天凉轻吸一口气,平静了情绪,开始了缓缓的叙述。
“你亲口告诉我说,你是面具男人,也解说了自己身有蓝玄的原因,又说多次袭击想杀小宝的原因,是因怕暴漏血血脉,你将这一切的理由,编的很圆满,也妥妥堂堂。可你忽略了一点,这世上说谎的人,只要编了一个谎话,那便要开始用不同的谎,去圆最初的谎言。如若其中一个被揭穿,那么,便如连环的多米诺骨牌效应,会纷纷倒塌,真相毕露。
记得我从皇宫抽取五强任务回来之后,正是得知你是面具人的第二日,那时我在酒楼遭人袭击,你恰巧出现救我,说自己得知了我会被沈相刺杀的消息来救我。
可其实,那日刺杀我的人,根本不是沈相的人。
沈相见过我在台上与沈蓉蓉比武的架势,我也与他沈家结了偌大的仇怨,以他沈重任的性子,定然是用大规模多人数置之于死地的刺杀方法,他明知那一个木武高手杀我十分困难,为何还要派这么一人前来刺杀,那岂不是浪费时间,多此一举么?
所以你当日说的话,便是一个谎言,当我想到此,就猜测那日,你其实根本就是一直随着我,伺机出现,证明自己是面具男人罢了。
你救我,若不想暴漏身份,大可着平常黑衣掩面便罢。为何却故意还做面具人装扮,穿着带琅邪宫徽章的衣裳,又任由我揭穿你的脸面,并堂而皇之的说不想沈相怀疑的说辞?
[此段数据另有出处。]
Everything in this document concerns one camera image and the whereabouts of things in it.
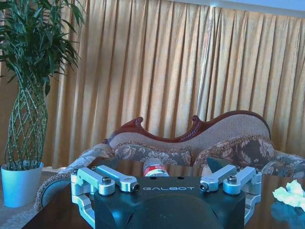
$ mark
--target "bottle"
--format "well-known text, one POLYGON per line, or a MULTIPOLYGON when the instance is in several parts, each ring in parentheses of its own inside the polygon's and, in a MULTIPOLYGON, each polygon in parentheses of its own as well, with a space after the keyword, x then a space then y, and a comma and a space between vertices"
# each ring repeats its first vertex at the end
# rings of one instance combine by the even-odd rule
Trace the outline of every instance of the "bottle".
POLYGON ((150 158, 144 162, 143 173, 145 177, 169 177, 165 166, 158 158, 150 158))

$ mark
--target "white flower pot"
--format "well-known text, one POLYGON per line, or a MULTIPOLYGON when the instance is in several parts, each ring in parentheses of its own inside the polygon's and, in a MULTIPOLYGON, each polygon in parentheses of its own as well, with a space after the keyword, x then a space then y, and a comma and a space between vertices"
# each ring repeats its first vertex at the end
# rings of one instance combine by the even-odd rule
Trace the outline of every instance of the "white flower pot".
POLYGON ((39 168, 10 171, 1 166, 4 205, 11 208, 25 206, 34 201, 38 190, 43 163, 39 168))

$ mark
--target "carved wooden trim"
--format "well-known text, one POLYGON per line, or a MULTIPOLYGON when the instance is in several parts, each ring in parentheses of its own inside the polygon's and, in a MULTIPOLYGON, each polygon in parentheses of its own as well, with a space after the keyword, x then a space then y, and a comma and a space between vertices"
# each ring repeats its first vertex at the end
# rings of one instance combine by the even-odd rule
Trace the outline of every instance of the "carved wooden trim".
POLYGON ((269 129, 267 122, 257 113, 254 113, 251 111, 230 111, 230 112, 224 113, 224 114, 212 119, 209 122, 203 122, 202 120, 200 120, 200 118, 198 116, 194 115, 192 117, 193 125, 191 126, 191 128, 184 135, 176 137, 176 138, 162 138, 162 137, 152 135, 151 133, 149 133, 143 129, 143 127, 141 125, 141 123, 143 122, 143 118, 137 117, 137 118, 127 122, 126 124, 122 125, 116 131, 114 131, 111 134, 111 136, 109 137, 109 139, 103 140, 103 143, 105 143, 105 144, 109 143, 116 135, 118 135, 120 133, 126 133, 126 132, 138 133, 138 134, 147 136, 151 139, 154 139, 157 141, 162 141, 162 142, 168 142, 168 143, 184 142, 184 141, 190 140, 191 138, 201 134, 203 131, 207 130, 208 128, 210 128, 211 126, 213 126, 214 124, 216 124, 217 122, 219 122, 220 120, 222 120, 224 118, 227 118, 232 115, 242 115, 242 114, 252 115, 252 116, 255 116, 255 117, 259 118, 260 120, 262 120, 264 122, 264 124, 266 125, 266 127, 268 128, 269 137, 271 137, 270 129, 269 129))

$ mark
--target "screw head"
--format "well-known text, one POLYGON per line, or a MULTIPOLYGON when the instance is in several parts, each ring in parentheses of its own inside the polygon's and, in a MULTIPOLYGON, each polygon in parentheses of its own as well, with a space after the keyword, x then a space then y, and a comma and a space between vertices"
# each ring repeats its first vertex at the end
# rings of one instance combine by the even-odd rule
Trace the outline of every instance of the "screw head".
POLYGON ((206 192, 209 189, 209 186, 207 186, 207 184, 201 184, 199 188, 202 192, 206 192))
POLYGON ((235 184, 237 182, 237 178, 236 176, 229 176, 227 178, 228 182, 231 183, 231 184, 235 184))
POLYGON ((137 192, 137 191, 139 191, 140 190, 140 185, 139 184, 134 184, 133 186, 132 186, 132 192, 137 192))
POLYGON ((104 185, 108 185, 108 184, 111 183, 111 179, 110 179, 109 177, 103 177, 103 178, 102 178, 102 183, 103 183, 104 185))

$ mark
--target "logo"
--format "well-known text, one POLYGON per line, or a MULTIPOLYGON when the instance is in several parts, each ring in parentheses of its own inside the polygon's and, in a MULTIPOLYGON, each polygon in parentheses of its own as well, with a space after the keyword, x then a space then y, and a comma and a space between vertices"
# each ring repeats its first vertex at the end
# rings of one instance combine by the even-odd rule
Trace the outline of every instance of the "logo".
POLYGON ((144 187, 143 190, 145 191, 153 191, 153 190, 158 190, 158 191, 184 191, 184 190, 193 190, 195 187, 144 187))

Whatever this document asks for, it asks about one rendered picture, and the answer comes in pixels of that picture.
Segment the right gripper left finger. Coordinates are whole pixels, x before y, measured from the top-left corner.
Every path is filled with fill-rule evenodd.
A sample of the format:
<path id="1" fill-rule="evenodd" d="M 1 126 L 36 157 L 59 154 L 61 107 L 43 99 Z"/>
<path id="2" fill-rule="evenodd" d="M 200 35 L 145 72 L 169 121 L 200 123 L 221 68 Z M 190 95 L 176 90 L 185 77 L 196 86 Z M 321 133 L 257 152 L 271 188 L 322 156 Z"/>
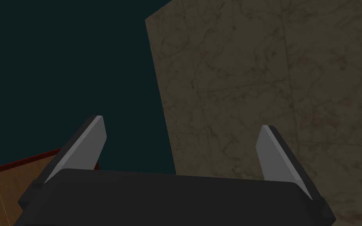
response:
<path id="1" fill-rule="evenodd" d="M 60 170 L 66 168 L 93 170 L 106 140 L 103 116 L 88 117 L 21 195 L 18 200 L 21 210 L 25 210 L 43 185 Z"/>

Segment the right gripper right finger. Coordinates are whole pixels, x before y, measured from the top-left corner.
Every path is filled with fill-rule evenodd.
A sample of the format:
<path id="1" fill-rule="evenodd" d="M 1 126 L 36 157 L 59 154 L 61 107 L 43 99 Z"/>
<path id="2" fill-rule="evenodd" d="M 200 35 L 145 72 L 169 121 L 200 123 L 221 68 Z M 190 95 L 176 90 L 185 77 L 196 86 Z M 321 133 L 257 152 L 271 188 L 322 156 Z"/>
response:
<path id="1" fill-rule="evenodd" d="M 256 151 L 265 180 L 296 185 L 298 194 L 303 195 L 301 200 L 314 222 L 336 221 L 326 199 L 321 196 L 314 182 L 274 126 L 261 127 Z"/>

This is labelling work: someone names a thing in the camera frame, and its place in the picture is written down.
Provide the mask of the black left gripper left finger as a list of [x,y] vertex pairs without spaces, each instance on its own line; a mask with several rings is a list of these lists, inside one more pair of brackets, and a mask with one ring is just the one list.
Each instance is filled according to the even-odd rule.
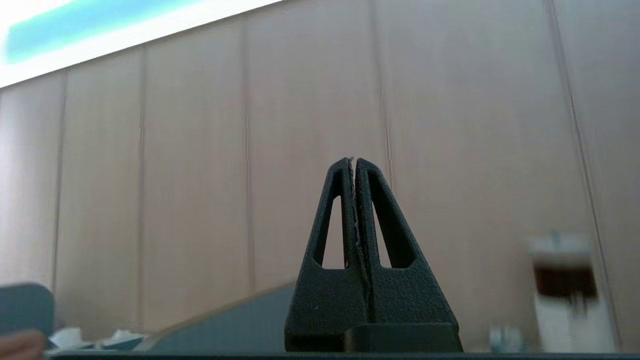
[[[368,279],[358,229],[352,160],[334,162],[326,173],[310,236],[285,321],[288,353],[342,353],[345,333],[368,321]],[[325,268],[334,200],[340,201],[342,268]]]

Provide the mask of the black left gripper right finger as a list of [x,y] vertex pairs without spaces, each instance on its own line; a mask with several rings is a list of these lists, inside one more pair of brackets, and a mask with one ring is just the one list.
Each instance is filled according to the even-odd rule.
[[357,353],[461,353],[459,325],[382,171],[356,162],[366,314]]

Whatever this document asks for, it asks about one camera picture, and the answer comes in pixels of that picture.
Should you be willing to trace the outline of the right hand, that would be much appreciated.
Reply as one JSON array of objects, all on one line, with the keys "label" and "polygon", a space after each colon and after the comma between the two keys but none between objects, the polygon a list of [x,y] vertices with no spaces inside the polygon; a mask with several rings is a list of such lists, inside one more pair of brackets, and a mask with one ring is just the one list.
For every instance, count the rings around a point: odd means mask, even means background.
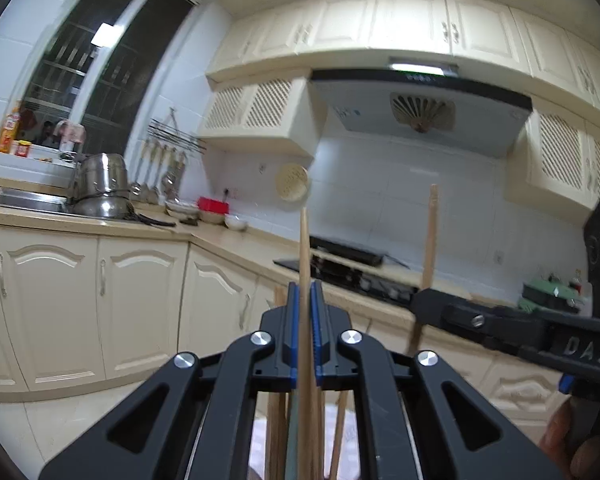
[{"label": "right hand", "polygon": [[558,466],[566,479],[600,479],[600,435],[570,451],[568,437],[573,421],[571,400],[565,402],[548,422],[539,448]]}]

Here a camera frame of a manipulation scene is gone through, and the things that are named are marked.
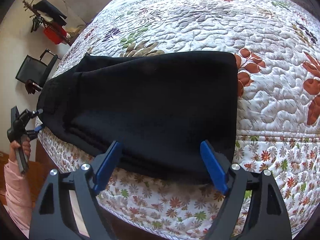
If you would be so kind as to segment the pink sleeved left forearm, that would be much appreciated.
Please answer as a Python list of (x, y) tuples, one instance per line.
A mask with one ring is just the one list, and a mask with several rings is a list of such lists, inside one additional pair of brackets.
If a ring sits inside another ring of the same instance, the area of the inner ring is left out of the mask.
[(25, 237), (29, 238), (32, 201), (26, 175), (19, 171), (18, 164), (8, 160), (4, 165), (7, 212)]

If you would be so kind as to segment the person's left hand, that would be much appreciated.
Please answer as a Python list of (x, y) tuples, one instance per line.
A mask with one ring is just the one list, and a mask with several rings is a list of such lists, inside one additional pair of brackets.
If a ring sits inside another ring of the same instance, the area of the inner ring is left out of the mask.
[(20, 145), (17, 141), (13, 141), (13, 142), (10, 143), (9, 160), (11, 162), (17, 163), (15, 150), (19, 150), (19, 149), (23, 150), (23, 152), (26, 155), (27, 159), (29, 159), (30, 153), (31, 153), (30, 139), (26, 138), (25, 141), (22, 142), (22, 145)]

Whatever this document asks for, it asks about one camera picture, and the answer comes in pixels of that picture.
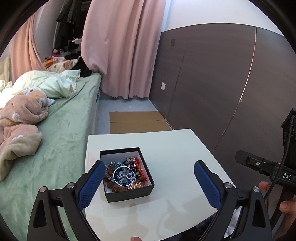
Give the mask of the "person's right hand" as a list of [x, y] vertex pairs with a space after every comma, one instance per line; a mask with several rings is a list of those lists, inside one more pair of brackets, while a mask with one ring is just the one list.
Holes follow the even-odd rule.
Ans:
[[[272, 211], [276, 208], [278, 199], [275, 197], [267, 197], [265, 204], [268, 211]], [[274, 234], [272, 234], [273, 240], [279, 240], [282, 238], [290, 229], [293, 222], [295, 221], [295, 197], [290, 200], [282, 201], [280, 206], [277, 208], [281, 213], [284, 214], [284, 218]]]

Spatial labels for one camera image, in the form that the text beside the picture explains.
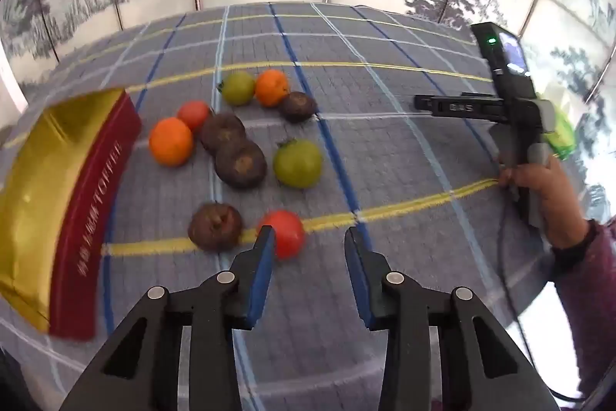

这就像是在特意证实某些曾说过的话似的,十分刻意,欲盖弥彰。
再者,当日君臣宴上,我的手臂在点上守宫砂那一刻,你神情骤然大变,连望我的眼神都大有悔恨之意。在你告诉我君小宝是你孩子时,我便不解,若你与我早有肌肤之亲,应早知道我非贞洁,为何当时会出现那样表情?
这个也是漏洞,你的谎言中,不能弥补的硬伤。
的确,你是拥有蓝玄体质没错。那夜你也告知我,说自己只是在不受控制之时,方能由体内发出。
可惜,我今早向包子打听了,你这样的阶段,只处于玄气二阶以下。而当日树林里救我的男人,最起码也是玄气七阶,不管在控制还是施招方面,你们二人,都是截然不同。
最后一点。
你虽说武气八阶,但身体羸弱,若是真打起来,那定是不及凤傲天的,因为我从前对你太过了解,自然对你的实力也十分明白。依你的体质,最多进入十强,便会被淘汰。而你不但撑了下来,并且在每一场赛事中,几乎毫无损伤,就连北瑜皇族帕丽与你对招,都毫无悬念的大败,并用突飞猛进来形容你!如此这么些变化,从你君臣宴上的表现,到那面具人出现后时间的推算,我猜,那面具人在凤京出现之后,便入了你四王府,他在背后指导你,助你修炼玄气,使你在各方面,功力大增。
而你,根本就不是那面具男人。
现在我想起六年前那三天的事,就更是毫无疑问的证明了我的猜想。这是一个编造的谎言被戳破,那么其他的谎言,也纷纷开始暴漏出疑点,你不会无端说这些谎来骗我,你与那人之间,一定有某种协议,或某种约定,关于我的……
否则,他也不会任由你扮成他,并配合你造出假象来迷惑我。“天凉洋洋洒洒说完,不曾多喘息一声,不曾多变一分脸色,语气平静,坚笃,又有几分震撼的慑人之势。”凤惜云还是默默望着她,许久才道:“若不是这张脸面相同,我当真怀疑,你可是那厉天凉,你从前,是十分好骗的。”
“我想起那三日,最要感谢你妻子沈蓉蓉,因为在我杀她那一刻,她临死前给我的一些话,做了重要的提示”,天凉唇角一勾,冷笑,“不管是因你那时武阶不够而致现在丧了封锁记忆的功能,还是因为你注定了失败的命运。凤惜云,人在做,天在看,要想人不知,除非己莫为!你做下的错事,太多了。”